Segment Start: DATA IN THIS EXERCISE
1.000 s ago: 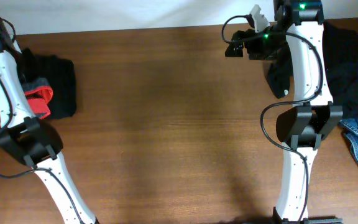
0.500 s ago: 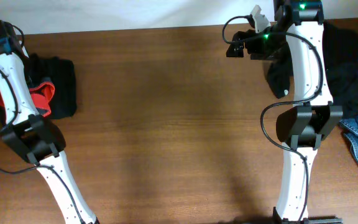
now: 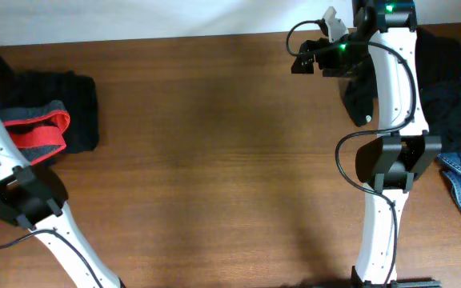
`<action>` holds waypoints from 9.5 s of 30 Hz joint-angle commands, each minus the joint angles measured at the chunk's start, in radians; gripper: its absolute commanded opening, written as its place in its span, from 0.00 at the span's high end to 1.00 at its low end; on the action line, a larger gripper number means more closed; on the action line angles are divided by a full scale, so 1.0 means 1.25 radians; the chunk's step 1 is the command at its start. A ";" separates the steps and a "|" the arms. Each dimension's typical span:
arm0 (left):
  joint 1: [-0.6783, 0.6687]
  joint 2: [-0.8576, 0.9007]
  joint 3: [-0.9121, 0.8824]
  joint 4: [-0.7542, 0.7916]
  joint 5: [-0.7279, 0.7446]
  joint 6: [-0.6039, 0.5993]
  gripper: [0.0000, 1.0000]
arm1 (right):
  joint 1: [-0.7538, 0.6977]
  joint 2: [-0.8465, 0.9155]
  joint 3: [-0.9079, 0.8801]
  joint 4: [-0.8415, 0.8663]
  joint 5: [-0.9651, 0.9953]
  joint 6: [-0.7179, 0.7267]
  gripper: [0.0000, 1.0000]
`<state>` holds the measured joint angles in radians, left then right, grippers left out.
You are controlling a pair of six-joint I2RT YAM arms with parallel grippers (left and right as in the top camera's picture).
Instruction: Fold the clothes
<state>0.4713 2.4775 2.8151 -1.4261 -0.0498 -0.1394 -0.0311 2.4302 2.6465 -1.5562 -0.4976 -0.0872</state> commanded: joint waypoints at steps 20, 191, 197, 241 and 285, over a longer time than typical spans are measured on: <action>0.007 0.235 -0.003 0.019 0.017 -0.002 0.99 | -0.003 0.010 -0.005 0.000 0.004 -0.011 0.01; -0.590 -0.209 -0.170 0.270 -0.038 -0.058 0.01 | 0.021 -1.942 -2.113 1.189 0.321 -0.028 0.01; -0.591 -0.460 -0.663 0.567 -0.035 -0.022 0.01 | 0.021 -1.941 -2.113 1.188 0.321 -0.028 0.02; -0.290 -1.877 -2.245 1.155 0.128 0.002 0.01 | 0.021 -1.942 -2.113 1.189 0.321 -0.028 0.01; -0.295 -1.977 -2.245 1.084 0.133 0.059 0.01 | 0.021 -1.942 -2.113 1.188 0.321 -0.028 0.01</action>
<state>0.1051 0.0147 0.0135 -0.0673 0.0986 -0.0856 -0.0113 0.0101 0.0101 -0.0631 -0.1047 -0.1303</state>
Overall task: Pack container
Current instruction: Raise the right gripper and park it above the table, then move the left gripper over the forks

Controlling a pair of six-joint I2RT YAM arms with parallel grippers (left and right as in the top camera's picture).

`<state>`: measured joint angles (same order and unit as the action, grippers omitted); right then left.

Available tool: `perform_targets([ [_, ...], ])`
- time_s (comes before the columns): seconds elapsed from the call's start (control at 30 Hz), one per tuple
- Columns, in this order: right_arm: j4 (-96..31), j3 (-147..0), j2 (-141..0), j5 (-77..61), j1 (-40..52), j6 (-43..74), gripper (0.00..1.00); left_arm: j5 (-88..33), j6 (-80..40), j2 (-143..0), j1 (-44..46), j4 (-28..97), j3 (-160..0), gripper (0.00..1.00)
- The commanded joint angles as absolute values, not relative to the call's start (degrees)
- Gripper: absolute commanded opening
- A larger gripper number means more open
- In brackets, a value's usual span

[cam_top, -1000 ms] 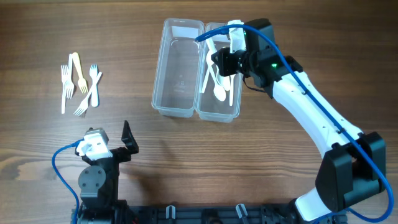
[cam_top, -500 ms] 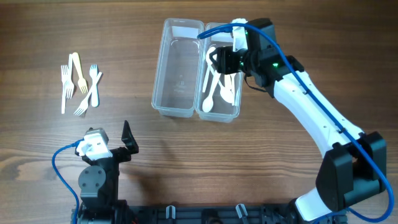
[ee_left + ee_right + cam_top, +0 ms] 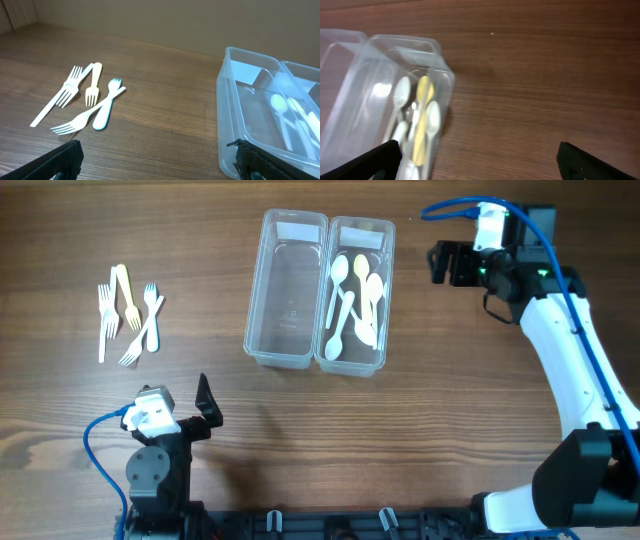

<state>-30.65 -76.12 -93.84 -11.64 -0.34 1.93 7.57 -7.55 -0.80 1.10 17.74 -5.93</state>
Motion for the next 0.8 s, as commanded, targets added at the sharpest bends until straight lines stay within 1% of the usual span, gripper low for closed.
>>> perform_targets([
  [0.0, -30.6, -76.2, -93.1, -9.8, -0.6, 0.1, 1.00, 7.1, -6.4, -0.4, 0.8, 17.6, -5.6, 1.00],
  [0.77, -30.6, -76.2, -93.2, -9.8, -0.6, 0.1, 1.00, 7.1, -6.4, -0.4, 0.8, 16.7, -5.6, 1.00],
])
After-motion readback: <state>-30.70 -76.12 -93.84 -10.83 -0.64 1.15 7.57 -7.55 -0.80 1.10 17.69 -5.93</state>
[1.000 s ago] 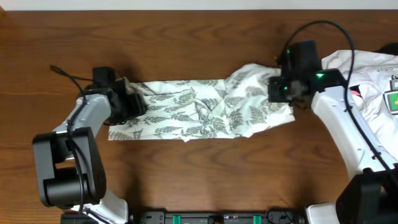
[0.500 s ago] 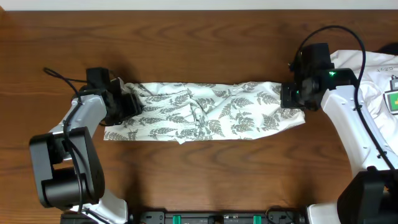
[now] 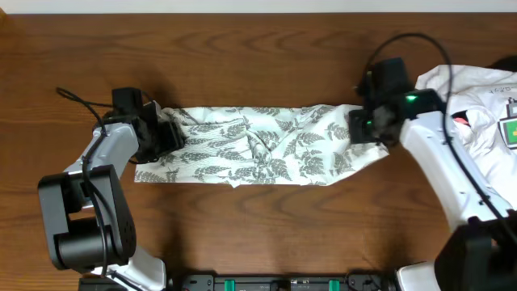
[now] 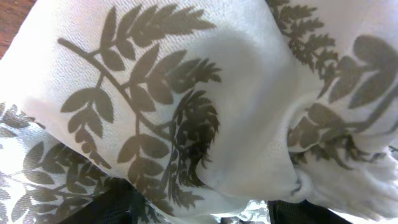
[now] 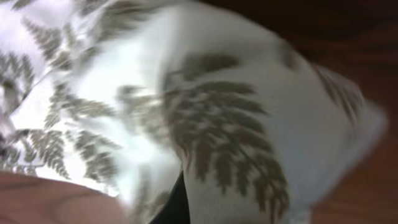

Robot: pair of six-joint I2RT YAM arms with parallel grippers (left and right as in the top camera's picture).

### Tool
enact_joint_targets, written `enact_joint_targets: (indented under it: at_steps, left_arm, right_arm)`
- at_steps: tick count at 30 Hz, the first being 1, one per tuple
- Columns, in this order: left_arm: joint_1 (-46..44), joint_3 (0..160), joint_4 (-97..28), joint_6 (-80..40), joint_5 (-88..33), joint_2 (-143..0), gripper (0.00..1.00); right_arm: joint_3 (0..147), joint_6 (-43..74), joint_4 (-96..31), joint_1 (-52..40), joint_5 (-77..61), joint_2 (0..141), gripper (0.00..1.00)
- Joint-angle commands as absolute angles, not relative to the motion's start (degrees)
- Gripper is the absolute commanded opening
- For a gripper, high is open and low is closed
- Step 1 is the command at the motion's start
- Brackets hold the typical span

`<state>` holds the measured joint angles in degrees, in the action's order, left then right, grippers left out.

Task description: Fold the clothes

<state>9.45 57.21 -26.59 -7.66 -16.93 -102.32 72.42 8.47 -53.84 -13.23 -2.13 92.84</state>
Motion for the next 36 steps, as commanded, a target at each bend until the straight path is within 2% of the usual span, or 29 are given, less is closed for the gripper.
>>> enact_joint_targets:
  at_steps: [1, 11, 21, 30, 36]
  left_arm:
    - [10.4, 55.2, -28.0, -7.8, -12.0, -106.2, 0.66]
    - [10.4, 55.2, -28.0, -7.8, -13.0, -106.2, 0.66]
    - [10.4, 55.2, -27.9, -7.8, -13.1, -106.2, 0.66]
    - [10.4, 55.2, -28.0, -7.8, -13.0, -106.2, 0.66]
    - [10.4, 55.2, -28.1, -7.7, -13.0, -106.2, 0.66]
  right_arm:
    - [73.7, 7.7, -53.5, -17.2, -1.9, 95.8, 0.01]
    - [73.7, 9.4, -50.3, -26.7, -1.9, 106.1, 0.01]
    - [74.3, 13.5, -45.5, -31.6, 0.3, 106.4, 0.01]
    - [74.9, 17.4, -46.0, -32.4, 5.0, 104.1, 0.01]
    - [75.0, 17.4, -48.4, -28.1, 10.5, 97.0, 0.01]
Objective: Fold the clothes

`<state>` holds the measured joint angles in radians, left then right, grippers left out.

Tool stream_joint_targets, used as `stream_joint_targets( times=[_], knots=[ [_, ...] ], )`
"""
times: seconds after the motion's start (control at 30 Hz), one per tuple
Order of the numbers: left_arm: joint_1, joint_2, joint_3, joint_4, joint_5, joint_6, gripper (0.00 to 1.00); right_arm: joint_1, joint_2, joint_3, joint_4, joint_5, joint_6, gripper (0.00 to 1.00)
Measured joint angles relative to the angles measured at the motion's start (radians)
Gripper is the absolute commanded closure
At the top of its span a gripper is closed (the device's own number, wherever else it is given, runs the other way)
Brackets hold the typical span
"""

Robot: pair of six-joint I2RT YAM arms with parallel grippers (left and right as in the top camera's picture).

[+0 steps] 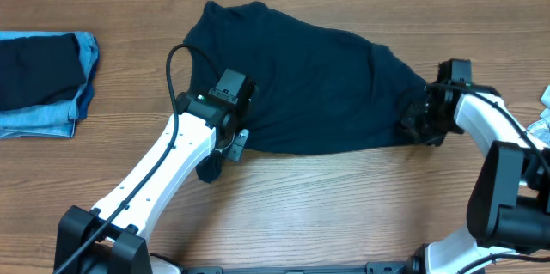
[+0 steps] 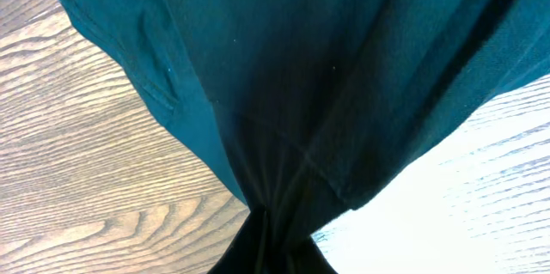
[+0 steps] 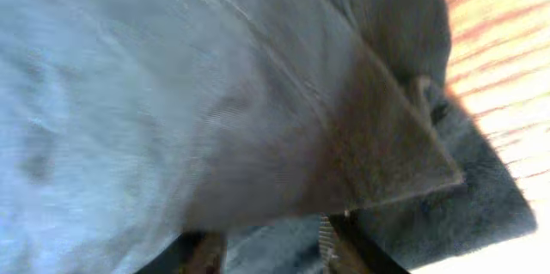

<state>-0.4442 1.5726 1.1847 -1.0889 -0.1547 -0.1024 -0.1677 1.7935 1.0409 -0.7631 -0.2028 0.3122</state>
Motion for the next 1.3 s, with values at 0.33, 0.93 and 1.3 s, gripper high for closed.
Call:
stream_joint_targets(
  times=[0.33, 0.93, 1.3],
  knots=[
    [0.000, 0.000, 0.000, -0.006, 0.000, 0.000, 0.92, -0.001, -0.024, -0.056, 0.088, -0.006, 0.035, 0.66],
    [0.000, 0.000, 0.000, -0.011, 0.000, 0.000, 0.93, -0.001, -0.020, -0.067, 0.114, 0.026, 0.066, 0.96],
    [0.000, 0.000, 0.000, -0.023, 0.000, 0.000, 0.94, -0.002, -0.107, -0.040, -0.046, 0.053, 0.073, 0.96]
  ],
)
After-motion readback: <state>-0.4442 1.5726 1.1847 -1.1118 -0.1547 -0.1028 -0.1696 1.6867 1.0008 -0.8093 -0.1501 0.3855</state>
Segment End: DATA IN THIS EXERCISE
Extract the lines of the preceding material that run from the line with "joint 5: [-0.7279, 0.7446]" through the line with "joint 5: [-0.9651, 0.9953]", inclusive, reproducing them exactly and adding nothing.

**FINAL ANSWER:**
  joint 5: [-0.7279, 0.7446]
  joint 6: [-0.6039, 0.5993]
  gripper: [0.0000, 1.0000]
arm1 (right):
  joint 1: [-0.7538, 0.6977]
  joint 2: [-0.8465, 0.9155]
  joint 3: [-0.9079, 0.8801]
  joint 4: [-0.8415, 0.8663]
  joint 5: [-0.9651, 0.9953]

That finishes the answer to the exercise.